Here's one we built for some upcoming PR stuff. 13.5 lbs/6.1 kg as it sits.

Basic build list:
LOOK 586 Frameset - size medium
LOOK KeO HM/Titanium pedals
LOOK bottle cages
SRAM Red components (except crankset)
Zipp Vuma crankset
Zipp 202 tubulars
Zipp SLC 2 bar
Zipp stem
Selle Italia SLR carbon-railed saddle


































*[email protected]*


----------



## Lungsonfire (Jan 31, 2008)

Wow! Very nice!!! How much $$?


----------



## cwg_at_opc (Oct 20, 2005)

ssweetness. next to the modrian themed model, this is just
light-nice. are those the contour sl bars?


----------



## Forrest Root (Dec 22, 2006)

The more I see 586's, the more I like 'em. Yours is B.....A......ute..iffle. What's the stack height, on the topside, for that new headset?


----------



## DIRT BOY (Aug 22, 2002)

*Very nice...*

I am liking that frame more and more. 

That's no WW stem either!


----------



## cotocalicyclist (Feb 18, 2006)

Amazing bike. The really great thing about it is that, despite the weight, all of the components appear totally solid and functional.


----------



## clgtide1 (Jul 24, 2002)

Wow....One of the best looking bikes ever posted on here...Which BB did you go with ? Those cranks make me want to pass down my Pulsions to the rainy day bike.


----------



## DIRT BOY (Aug 22, 2002)

clgtide1 said:


> Wow....One of the best looking bikes ever posted on here...Which BB did you go with ? Those cranks make me want to pass down my Pulsions to the rainy day bike.
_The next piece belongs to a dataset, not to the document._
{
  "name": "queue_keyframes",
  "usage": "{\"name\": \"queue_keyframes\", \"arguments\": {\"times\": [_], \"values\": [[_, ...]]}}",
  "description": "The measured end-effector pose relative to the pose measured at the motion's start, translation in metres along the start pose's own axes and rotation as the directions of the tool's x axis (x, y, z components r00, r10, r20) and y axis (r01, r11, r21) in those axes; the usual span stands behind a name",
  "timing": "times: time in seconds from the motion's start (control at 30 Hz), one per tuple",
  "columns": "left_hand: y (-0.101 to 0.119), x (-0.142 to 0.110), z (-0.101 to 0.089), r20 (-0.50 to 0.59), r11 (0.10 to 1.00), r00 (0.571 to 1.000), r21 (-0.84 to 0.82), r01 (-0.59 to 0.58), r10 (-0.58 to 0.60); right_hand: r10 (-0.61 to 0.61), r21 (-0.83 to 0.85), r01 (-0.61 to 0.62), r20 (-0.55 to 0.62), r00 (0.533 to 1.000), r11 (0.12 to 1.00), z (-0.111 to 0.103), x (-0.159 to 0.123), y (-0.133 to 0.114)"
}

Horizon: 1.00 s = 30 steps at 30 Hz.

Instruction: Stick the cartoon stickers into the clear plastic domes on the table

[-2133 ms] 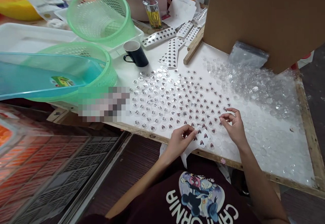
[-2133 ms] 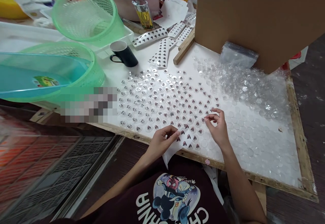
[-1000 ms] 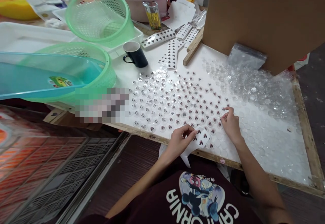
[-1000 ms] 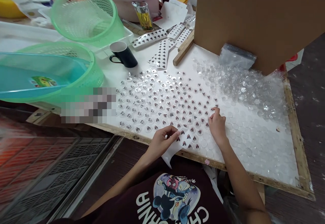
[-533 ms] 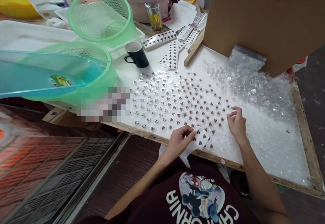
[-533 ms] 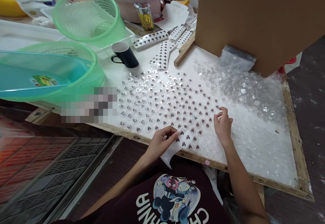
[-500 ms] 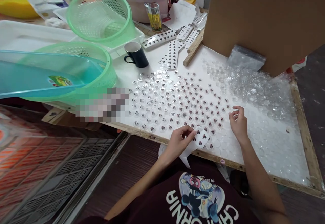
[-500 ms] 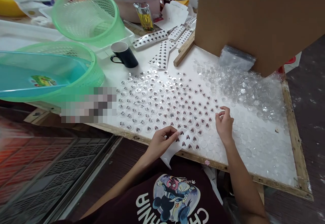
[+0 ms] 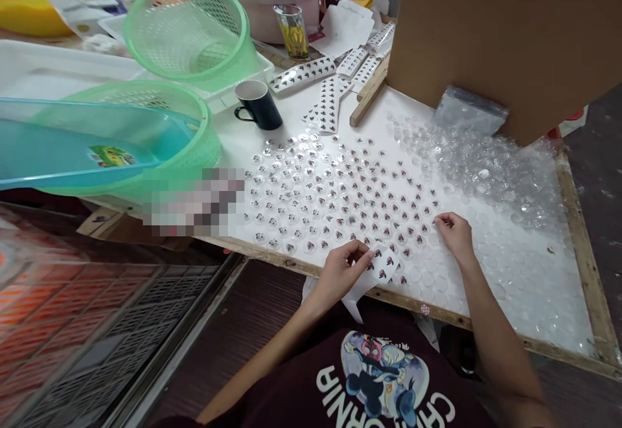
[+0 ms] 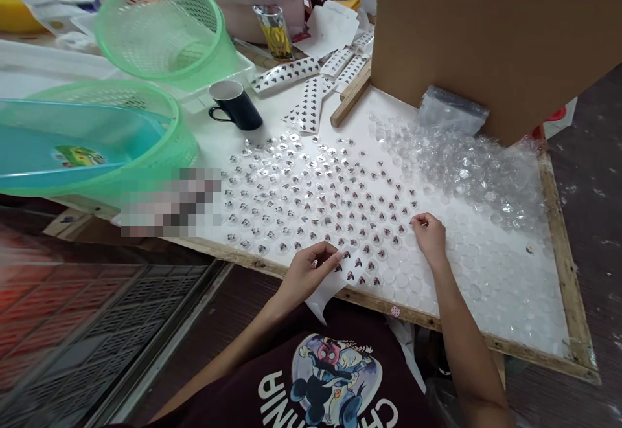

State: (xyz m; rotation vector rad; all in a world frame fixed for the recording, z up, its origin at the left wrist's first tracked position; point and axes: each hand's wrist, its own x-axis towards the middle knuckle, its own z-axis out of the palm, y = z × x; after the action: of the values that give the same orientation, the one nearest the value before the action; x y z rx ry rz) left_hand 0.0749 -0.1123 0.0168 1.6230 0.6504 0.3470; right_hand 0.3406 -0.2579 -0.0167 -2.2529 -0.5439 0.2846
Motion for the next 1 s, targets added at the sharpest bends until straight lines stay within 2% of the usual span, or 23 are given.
{"name": "queue_keyframes", "arguments": {"times": [0.1,0.23,0.37,0.43,0.5,0.53,0.6,0.67,0.73,0.87,1.0], "values": [[0.000,0.000,0.000,0.000,1.000,1.000,0.006,0.003,-0.003,-0.023,-0.093,0.022,-0.007,1.000,0.995,0.005,-0.001,-0.004],[-0.001,0.001,0.001,0.001,1.000,1.000,0.009,0.003,-0.003,-0.102,-0.314,0.091,-0.018,0.995,0.945,0.008,-0.005,-0.007],[-0.003,0.001,0.001,-0.010,1.000,1.000,0.014,0.001,-0.001,-0.163,-0.378,0.136,-0.041,0.986,0.916,0.006,-0.008,-0.012],[-0.003,0.001,0.001,-0.016,1.000,1.000,0.012,0.000,0.000,-0.191,-0.320,0.155,-0.086,0.978,0.935,0.004,-0.015,-0.020],[-0.003,0.000,0.000,-0.027,1.000,1.000,0.014,-0.002,0.002,-0.204,-0.169,0.185,-0.102,0.974,0.968,0.002,-0.030,-0.032],[-0.003,0.000,0.001,-0.036,1.000,0.999,0.016,-0.005,0.006,-0.203,-0.064,0.198,-0.068,0.977,0.978,0.003,-0.040,-0.040],[-0.002,0.001,0.002,-0.055,1.000,0.998,0.023,-0.013,0.014,-0.203,0.156,0.184,0.115,0.972,0.970,0.006,-0.065,-0.056],[-0.002,0.001,0.003,-0.064,1.000,0.998,0.024,-0.018,0.019,-0.215,0.278,0.125,0.320,0.923,0.953,0.012,-0.088,-0.068],[-0.001,0.002,0.004,-0.064,0.999,0.998,0.026,-0.019,0.021,-0.213,0.326,0.075,0.414,0.885,0.942,0.018,-0.104,-0.075],[0.001,0.002,0.005,-0.048,0.998,0.999,0.061,-0.023,0.026,-0.198,0.354,0.041,0.420,0.886,0.934,0.023,-0.110,-0.075],[0.003,0.001,0.005,-0.035,0.998,0.999,0.052,-0.025,0.027,-0.215,0.342,0.055,0.453,0.865,0.938,0.024,-0.109,-0.069]]}}
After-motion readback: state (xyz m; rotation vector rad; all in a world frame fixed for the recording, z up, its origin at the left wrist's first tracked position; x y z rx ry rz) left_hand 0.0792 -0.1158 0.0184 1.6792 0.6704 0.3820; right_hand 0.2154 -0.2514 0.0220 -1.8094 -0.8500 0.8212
Those are Intergrated Vuma cranks....so it's a Zipp BB I assume.


----------



## MIN in PDX (Nov 29, 2007)

Hey! That doesn't suck! I like the funky cages.


----------



## clgtide1 (Jul 24, 2002)

DIRT BOY said:


> Those are Intergrated Vuma cranks....so it's a Zipp BB I assume.


Your right..I ment to ask if they had gone with the ceramic option inside the BB ? Plus the first time I saw the pictures I failed to notice the 2008 dimpled 202's. Another layer of Wow factor.


----------



## kbiker3111 (Nov 7, 2006)

I like the representation of brands here. Instead of jumping from brand to brand, component to component, you have mostly SRAM and Zipp stuff, two very light groups. Kudos


----------



## Coolhand (Jul 28, 2002)

That's a spicy meatball!

:thumbsup:


----------



## STARNUT (Jun 19, 2005)

clgtide1 said:


> Your right..I ment to ask if they had gone with the ceramic option inside the BB ? Plus the first time I saw the pictures I failed to notice the 2008 dimpled 202's. Another layer of Wow factor.



Those are the standards. You can see the BB cups in one of the pics. The grey is standard and the gold/yello cups are ceramic. For what its worth.....the standards are damn near as smooth as the ceramic. Zipp's "standard" bearings have always been awsome. Wheels and BBs have always been great quality bearings.

I just put some ceramic ones on a Pian Paris carbon. The weave matches nicely, and it is nice and light.

Starnut


----------